- PROBLEM TO SOLVE: How many lines in the records below contain the word "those"? Answer with the number and nothing else.

- RECORD EXTRACTS:
########################################

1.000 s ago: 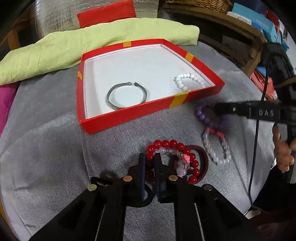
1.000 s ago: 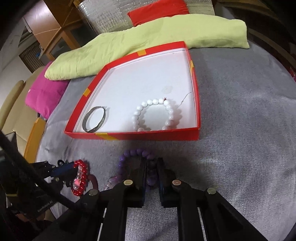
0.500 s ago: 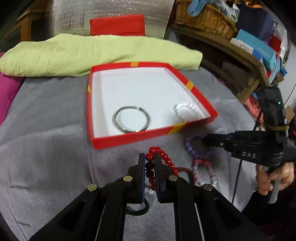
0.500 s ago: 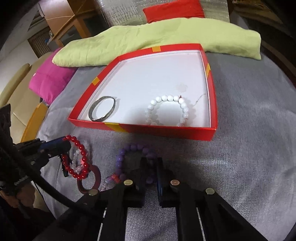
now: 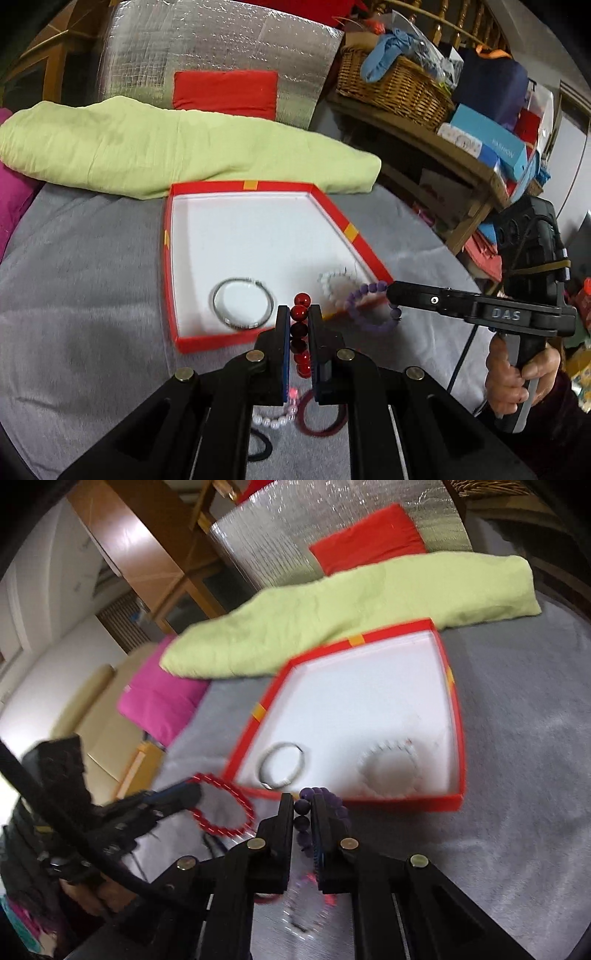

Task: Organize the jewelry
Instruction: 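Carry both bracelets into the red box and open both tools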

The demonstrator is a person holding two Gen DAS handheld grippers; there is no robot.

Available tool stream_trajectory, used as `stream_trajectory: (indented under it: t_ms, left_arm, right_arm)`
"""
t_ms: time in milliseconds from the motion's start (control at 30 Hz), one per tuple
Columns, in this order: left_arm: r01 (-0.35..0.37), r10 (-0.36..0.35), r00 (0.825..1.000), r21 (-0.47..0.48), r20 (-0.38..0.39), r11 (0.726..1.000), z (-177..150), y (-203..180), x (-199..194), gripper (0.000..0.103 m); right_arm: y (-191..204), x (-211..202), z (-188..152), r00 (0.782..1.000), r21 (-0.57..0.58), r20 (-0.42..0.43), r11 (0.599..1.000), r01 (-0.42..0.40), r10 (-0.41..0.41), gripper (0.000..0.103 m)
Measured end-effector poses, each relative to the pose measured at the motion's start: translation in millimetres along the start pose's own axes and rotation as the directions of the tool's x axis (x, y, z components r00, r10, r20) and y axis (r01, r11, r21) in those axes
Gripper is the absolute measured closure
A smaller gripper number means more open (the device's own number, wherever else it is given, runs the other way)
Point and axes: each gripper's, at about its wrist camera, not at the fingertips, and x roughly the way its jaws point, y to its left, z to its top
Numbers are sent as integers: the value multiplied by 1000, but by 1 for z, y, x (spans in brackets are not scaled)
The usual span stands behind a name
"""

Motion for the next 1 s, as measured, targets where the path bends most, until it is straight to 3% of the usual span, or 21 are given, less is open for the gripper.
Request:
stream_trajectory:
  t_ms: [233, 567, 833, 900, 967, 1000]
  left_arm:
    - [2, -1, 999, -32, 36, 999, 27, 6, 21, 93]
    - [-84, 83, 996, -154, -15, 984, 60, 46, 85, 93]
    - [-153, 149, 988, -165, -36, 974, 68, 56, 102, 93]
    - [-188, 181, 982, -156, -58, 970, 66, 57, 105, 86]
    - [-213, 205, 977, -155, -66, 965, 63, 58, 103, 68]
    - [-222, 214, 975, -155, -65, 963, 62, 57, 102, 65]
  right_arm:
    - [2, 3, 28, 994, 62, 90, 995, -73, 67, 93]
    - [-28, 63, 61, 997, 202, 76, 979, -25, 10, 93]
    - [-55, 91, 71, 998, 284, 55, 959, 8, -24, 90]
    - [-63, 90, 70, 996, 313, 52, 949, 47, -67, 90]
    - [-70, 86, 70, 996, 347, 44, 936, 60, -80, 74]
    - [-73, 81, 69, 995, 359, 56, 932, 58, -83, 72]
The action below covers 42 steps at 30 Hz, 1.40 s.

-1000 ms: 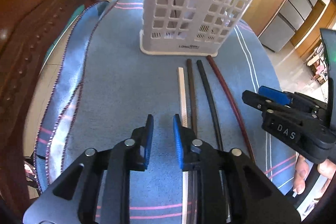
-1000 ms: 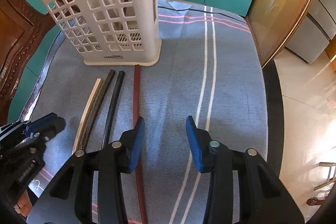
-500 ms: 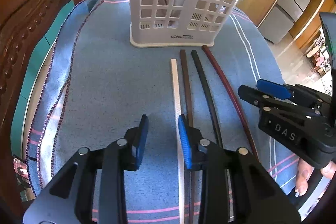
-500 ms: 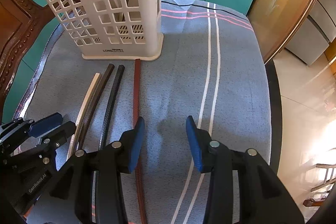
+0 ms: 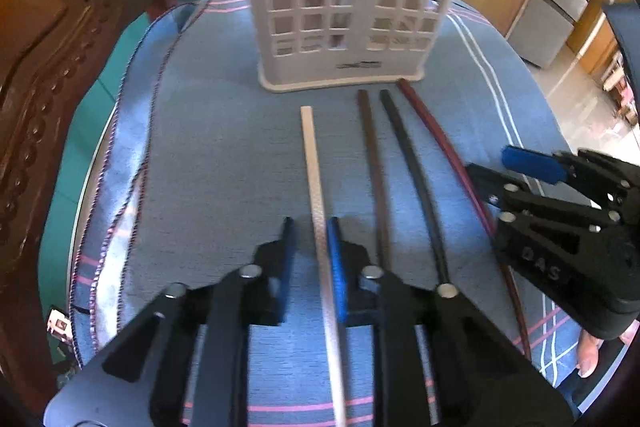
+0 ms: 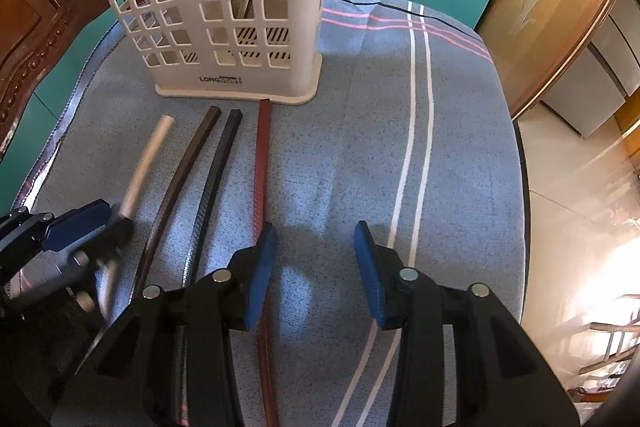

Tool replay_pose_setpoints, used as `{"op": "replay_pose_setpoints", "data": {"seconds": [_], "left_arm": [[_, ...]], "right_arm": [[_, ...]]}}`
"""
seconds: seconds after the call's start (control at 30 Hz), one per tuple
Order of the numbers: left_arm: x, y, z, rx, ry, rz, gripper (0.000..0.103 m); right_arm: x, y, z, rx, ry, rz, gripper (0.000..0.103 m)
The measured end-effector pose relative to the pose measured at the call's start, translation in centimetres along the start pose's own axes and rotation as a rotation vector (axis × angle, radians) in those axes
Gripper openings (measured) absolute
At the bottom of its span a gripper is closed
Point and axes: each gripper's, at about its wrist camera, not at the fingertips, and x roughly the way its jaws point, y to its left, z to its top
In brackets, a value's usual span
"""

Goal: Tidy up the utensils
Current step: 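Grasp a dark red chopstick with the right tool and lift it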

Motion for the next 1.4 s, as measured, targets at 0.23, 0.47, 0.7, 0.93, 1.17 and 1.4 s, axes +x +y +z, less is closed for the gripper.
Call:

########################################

- REPLY TO THE TASK: 2